Заскрипел снег во дворе, хлопнула сенная дверь, стыло прогрохотала промороженная обувь. Дверь распахнулась, и в морозном облаке вошли трое заиндевелых стрельцов.
— Ты Аввакум? — спросил старший.
— Затворите дверь, младенца застудите!
Дверь затворили.
— Ты Аввакум Петров, протопоп? — снова спросил старший.
— Весь тут.
— Собирайся!
— Далеко ли?
— Царь судиться с тобой желает.
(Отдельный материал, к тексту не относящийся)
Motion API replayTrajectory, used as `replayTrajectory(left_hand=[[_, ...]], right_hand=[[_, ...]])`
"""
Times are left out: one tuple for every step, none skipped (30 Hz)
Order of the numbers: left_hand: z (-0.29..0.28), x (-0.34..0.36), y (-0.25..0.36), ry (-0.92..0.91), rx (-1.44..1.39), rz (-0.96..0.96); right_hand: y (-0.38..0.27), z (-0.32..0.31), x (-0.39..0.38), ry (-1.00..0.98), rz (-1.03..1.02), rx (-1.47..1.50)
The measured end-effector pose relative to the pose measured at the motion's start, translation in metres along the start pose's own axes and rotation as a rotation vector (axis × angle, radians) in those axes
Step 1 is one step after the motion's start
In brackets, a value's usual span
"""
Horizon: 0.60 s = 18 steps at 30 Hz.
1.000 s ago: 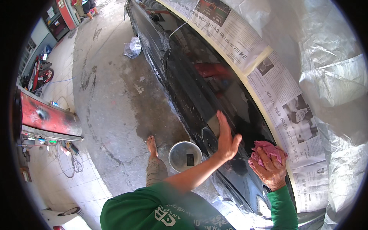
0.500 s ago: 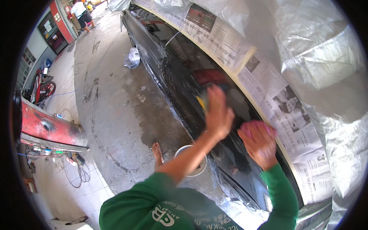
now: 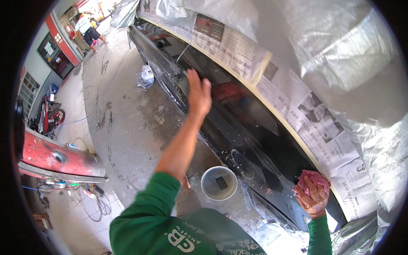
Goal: The person sands the surface of a black car hood using a sanding block and water from a bucket. They repeatedly rub the hood, dip the block in water, and wipe the surface with a cloth.
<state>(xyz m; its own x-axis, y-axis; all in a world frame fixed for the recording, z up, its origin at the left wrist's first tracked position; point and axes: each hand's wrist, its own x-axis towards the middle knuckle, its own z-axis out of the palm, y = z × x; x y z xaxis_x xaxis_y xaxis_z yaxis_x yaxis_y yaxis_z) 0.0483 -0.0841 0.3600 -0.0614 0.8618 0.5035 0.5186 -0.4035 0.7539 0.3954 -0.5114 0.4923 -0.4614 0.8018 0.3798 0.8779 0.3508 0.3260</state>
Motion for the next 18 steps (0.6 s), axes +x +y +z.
replayTrajectory(left_hand=[[0.011,-0.045,0.036,0.002,0.014,0.079],[0.018,-0.087,0.060,0.023,-0.044,0.188],[0.022,-0.124,0.083,0.001,-0.102,0.240],[0.023,-0.151,0.098,-0.037,-0.106,0.320],[0.019,-0.164,0.109,-0.133,-0.196,0.344],[0.018,-0.155,0.092,-0.167,-0.124,0.438],[0.016,-0.133,0.069,-0.199,-0.054,0.533],[0.008,-0.100,0.054,-0.164,0.010,0.497],[0.002,-0.052,0.028,-0.070,0.020,0.376],[-0.009,-0.004,0.000,0.027,0.031,0.246],[-0.023,0.044,-0.027,0.122,0.032,0.119],[-0.056,0.089,-0.057,0.128,0.034,0.008],[-0.066,0.109,-0.064,0.078,0.138,-0.085],[-0.052,0.103,-0.051,0.082,0.086,-0.065],[-0.030,0.079,-0.024,0.061,0.037,-0.044],[-0.007,0.039,0.009,0.003,0.170,0.069],[0.011,-0.007,0.051,-0.012,0.137,0.156],[0.021,-0.064,0.089,-0.057,0.061,0.261]], right_hand=[[0.000,0.002,0.000,-0.008,0.012,-0.019],[0.003,0.002,0.003,-0.018,0.006,-0.037],[0.006,0.004,0.002,-0.011,0.005,-0.036],[0.006,0.006,0.001,-0.009,0.004,-0.026],[0.005,0.007,0.000,-0.001,0.009,-0.018],[0.004,0.005,-0.006,-0.039,0.018,-0.053],[0.003,0.006,-0.010,-0.033,0.027,-0.052],[0.002,0.006,-0.015,-0.030,0.041,-0.055],[0.003,0.006,-0.016,-0.029,0.050,-0.060],[0.003,0.006,-0.012,-0.030,0.046,-0.072],[0.003,0.010,-0.012,-0.006,0.038,-0.056],[0.005,0.020,-0.011,0.035,0.024,-0.034],[0.011,0.023,-0.009,0.060,0.013,-0.035],[0.015,0.020,-0.008,0.052,0.009,-0.052],[0.011,0.017,-0.010,0.029,0.025,-0.060],[0.008,0.014,-0.012,0.006,0.040,-0.064],[0.005,0.012,-0.013,-0.006,0.052,-0.068],[0.006,0.012,-0.006,-0.015,0.043,-0.061]])
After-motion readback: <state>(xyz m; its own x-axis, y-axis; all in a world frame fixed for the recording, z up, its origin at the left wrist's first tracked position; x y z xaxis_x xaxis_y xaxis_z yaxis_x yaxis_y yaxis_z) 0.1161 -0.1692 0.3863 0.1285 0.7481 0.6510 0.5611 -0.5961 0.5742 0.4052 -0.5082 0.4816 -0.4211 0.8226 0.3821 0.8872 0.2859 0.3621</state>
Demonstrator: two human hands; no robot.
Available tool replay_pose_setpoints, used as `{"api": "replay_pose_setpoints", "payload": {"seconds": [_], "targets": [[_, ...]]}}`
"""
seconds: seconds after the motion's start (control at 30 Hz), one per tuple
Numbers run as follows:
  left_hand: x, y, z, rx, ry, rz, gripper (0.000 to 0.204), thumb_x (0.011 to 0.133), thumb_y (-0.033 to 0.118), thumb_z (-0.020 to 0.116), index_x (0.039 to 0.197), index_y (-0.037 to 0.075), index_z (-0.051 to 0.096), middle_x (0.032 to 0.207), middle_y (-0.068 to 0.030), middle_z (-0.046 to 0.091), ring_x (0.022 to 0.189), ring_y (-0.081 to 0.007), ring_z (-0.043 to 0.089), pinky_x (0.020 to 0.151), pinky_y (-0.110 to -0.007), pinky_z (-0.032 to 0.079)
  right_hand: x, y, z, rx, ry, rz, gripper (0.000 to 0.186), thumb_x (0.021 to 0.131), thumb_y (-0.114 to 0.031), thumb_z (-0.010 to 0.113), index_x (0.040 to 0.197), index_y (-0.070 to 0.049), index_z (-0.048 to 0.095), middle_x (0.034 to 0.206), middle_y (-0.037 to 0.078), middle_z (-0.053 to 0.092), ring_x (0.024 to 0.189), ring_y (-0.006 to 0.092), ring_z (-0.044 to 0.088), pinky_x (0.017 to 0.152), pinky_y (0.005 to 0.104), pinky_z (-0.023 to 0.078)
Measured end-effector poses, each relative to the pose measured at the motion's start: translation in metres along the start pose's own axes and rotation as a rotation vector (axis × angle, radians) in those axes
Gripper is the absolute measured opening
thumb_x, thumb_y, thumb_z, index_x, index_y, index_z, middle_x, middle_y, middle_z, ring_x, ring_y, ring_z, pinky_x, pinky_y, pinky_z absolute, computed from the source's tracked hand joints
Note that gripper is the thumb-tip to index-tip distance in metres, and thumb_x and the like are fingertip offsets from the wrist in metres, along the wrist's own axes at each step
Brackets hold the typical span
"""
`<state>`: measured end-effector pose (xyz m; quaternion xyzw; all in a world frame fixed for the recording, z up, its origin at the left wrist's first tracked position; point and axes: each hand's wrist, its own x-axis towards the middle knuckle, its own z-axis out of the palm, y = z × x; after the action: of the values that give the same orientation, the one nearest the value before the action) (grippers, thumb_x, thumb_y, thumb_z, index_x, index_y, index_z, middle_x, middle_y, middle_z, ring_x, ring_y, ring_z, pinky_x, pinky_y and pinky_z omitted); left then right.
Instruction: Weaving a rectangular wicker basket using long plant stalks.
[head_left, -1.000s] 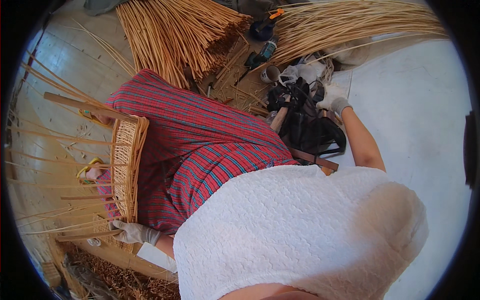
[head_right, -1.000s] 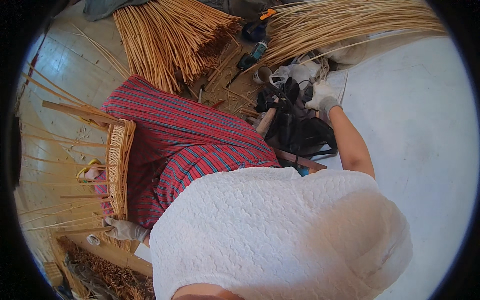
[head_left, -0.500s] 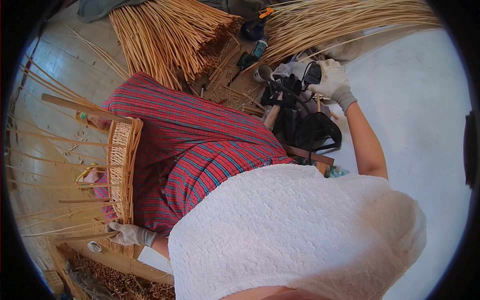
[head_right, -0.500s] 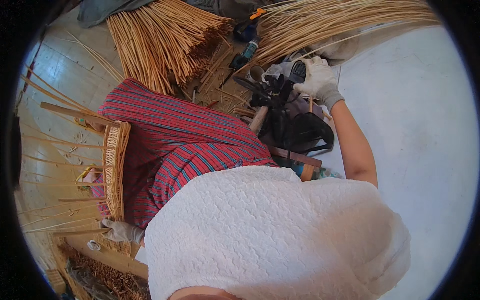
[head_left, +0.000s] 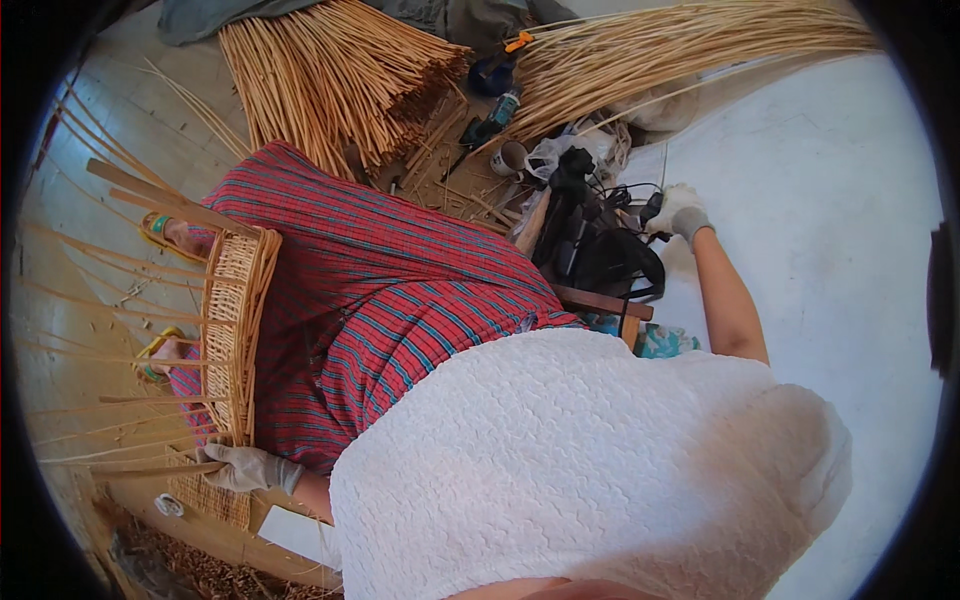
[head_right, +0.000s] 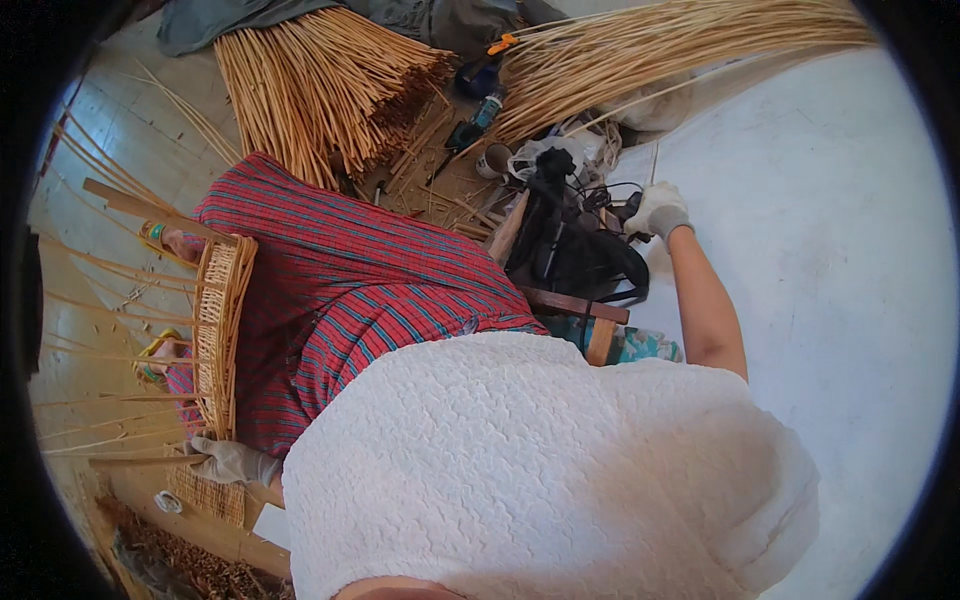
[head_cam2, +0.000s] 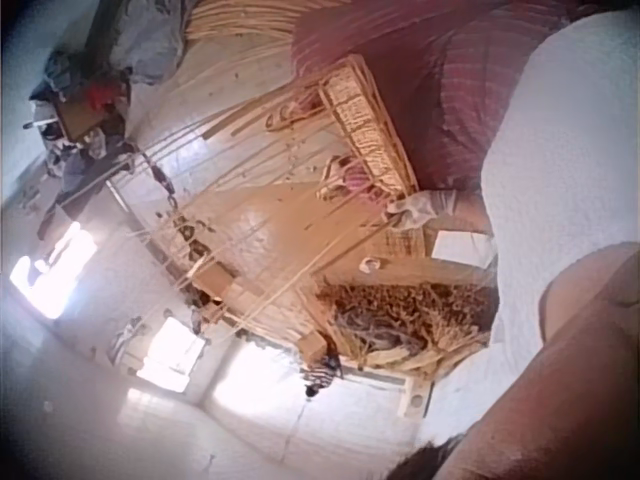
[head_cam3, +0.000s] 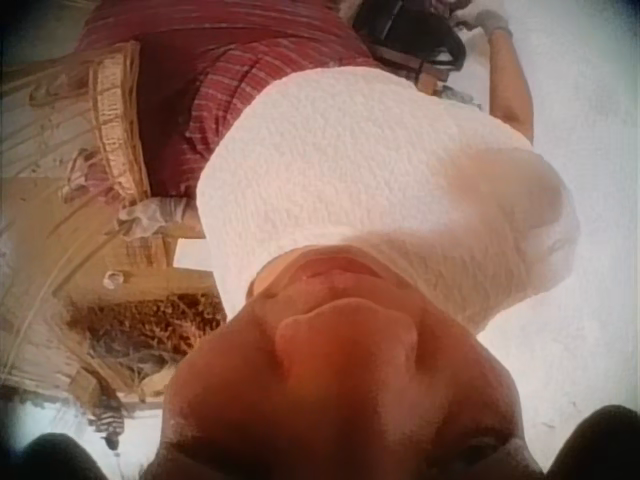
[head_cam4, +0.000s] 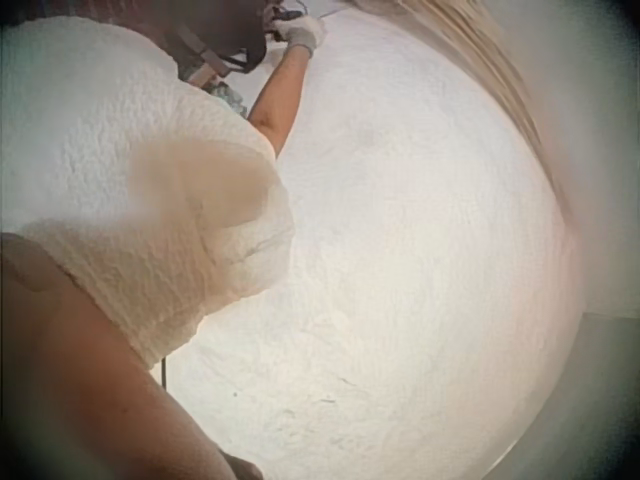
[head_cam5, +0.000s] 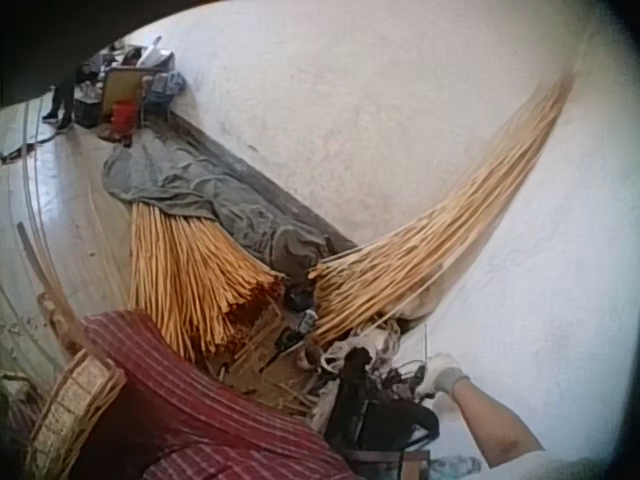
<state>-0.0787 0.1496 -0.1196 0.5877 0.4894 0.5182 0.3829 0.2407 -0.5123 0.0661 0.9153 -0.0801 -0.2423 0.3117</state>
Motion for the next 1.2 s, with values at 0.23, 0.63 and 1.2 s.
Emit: {"api": "replay_pose_setpoints", "payload": {"seconds": [0.23, 0.63, 1.2], "targets": [[-0.003, 0.0, 0.001, 0.142, 0.036, 0.028, 0.027, 0.097, 0.013, 0.059, 0.119, -0.003, 0.054, 0.103, -0.0128, 0.064, 0.085, -0.0186, 0.064, 0.073, -0.03, 0.055, 0.064, -0.041, 0.051, -0.123, -0.048, -0.202, 0.083, 0.05, -0.04, 0.083, 0.121, -0.004, 0.06, 0.117, 0.02, 0.063, 0.116, 0.0328, 0.056, 0.097, 0.0392, 0.049], [0.003, -0.013, -0.008, 0.092, 0.015, 0.012, 0.033, 0.097, 0.017, 0.062, 0.121, -0.004, 0.053, 0.105, -0.0137, 0.064, 0.093, -0.0229, 0.062, 0.085, -0.034, 0.05, 0.106, -0.039, 0.097, 0.191, -0.35, -0.501, 0.085, 0.057, -0.052, 0.082, 0.124, -0.004, 0.061, 0.115, 0.022, 0.066, 0.103, 0.0332, 0.065, 0.09, 0.0391, 0.051], [-0.052, 0.075, 0.036, 0.876, -0.139, 0.621, 0.052, 0.089, 0.019, 0.066, 0.137, 0.01, 0.049, 0.124, -0.0183, 0.053, 0.125, -0.0355, 0.046, 0.108, -0.051, 0.033, 0.138, -0.369, -0.155, 0.404, 0.287, -1.062, 0.029, 0.088, -0.031, 0.059, 0.109, -0.012, 0.064, 0.105, 0.015, 0.067, 0.103, 0.0332, 0.062, 0.088, 0.0428, 0.05]]}}
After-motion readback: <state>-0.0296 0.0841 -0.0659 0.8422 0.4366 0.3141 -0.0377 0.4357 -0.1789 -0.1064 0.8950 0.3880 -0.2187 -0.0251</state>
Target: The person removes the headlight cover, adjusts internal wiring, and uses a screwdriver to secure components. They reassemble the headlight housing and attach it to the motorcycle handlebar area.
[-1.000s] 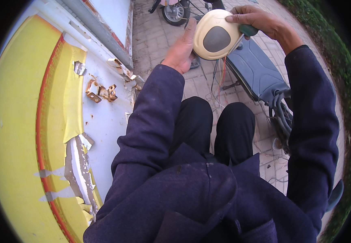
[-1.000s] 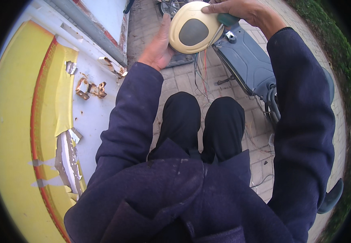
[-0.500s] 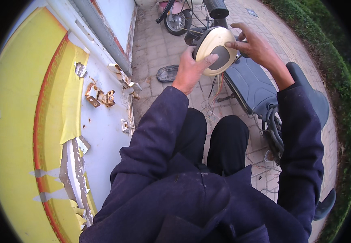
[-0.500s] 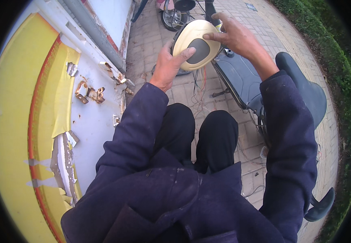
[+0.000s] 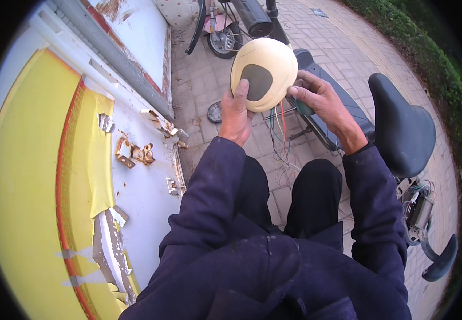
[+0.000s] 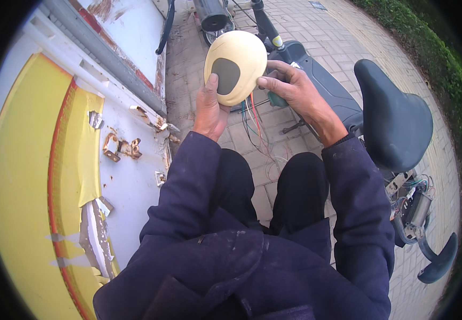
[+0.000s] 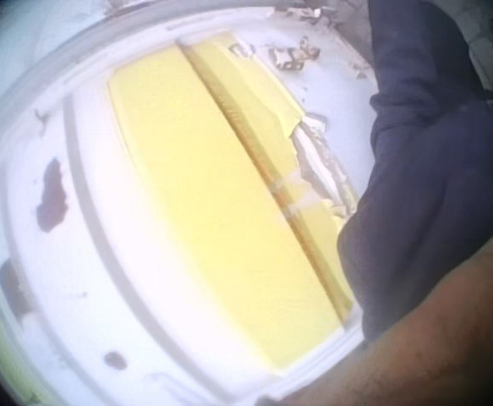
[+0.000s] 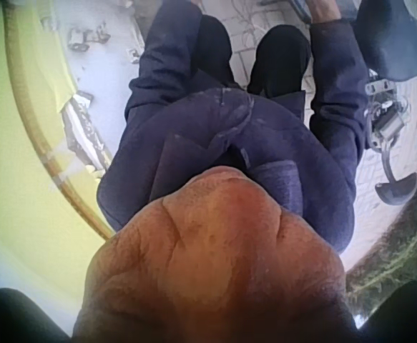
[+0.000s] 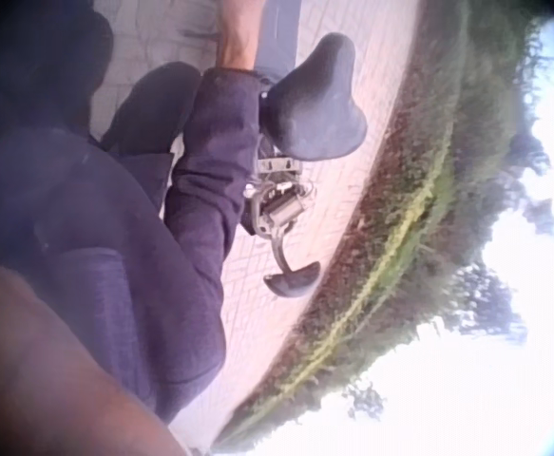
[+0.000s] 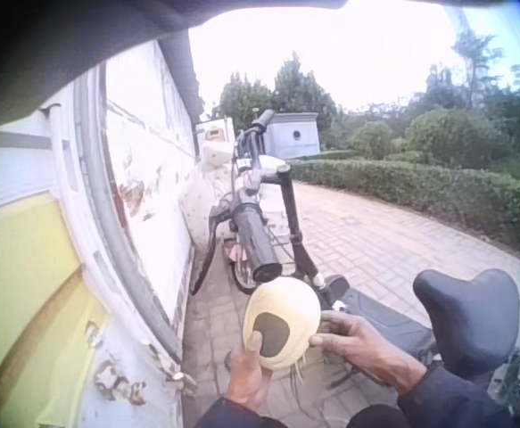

В Москву.
— Вот он к чему, Вавилон небесный! — воскликнул Аввакум.
Семейство молчало, как умерло.
— Когда же ехать? — спросила Анастасия Марковна.
— Да хоть сегодня! — рявкнул старший. — Всё равно ночь.
Снова заскрипел снег, и в избу вошёл воевода Алексей Христофорович.
— Зовёт тебя, протопоп, супруга моя.
— В Москву в сей же час хотят везти! — горестно развёл руками Аввакум. — Как на пожар.
Воевода сурово и надменно посмотрел на стрельцов.
— В сей же час не получится. Подвод нет. Да и вам, господа служилые, после дальней дороги отогреться надо.
— У меня царский указ поспешать! — буркнул старший.
— По царскому указу протопопу надлежало жить в Пустозерске, а крестьяне подвод не дали — здесь живёт. Полтора года. Вам постой приготовлен, господа служилые.
...Пани Евдокия, вчера такая бодрая, лежала в постели бледная как снег.
— Не отпущу тебя, батюшка, пока не похоронишь.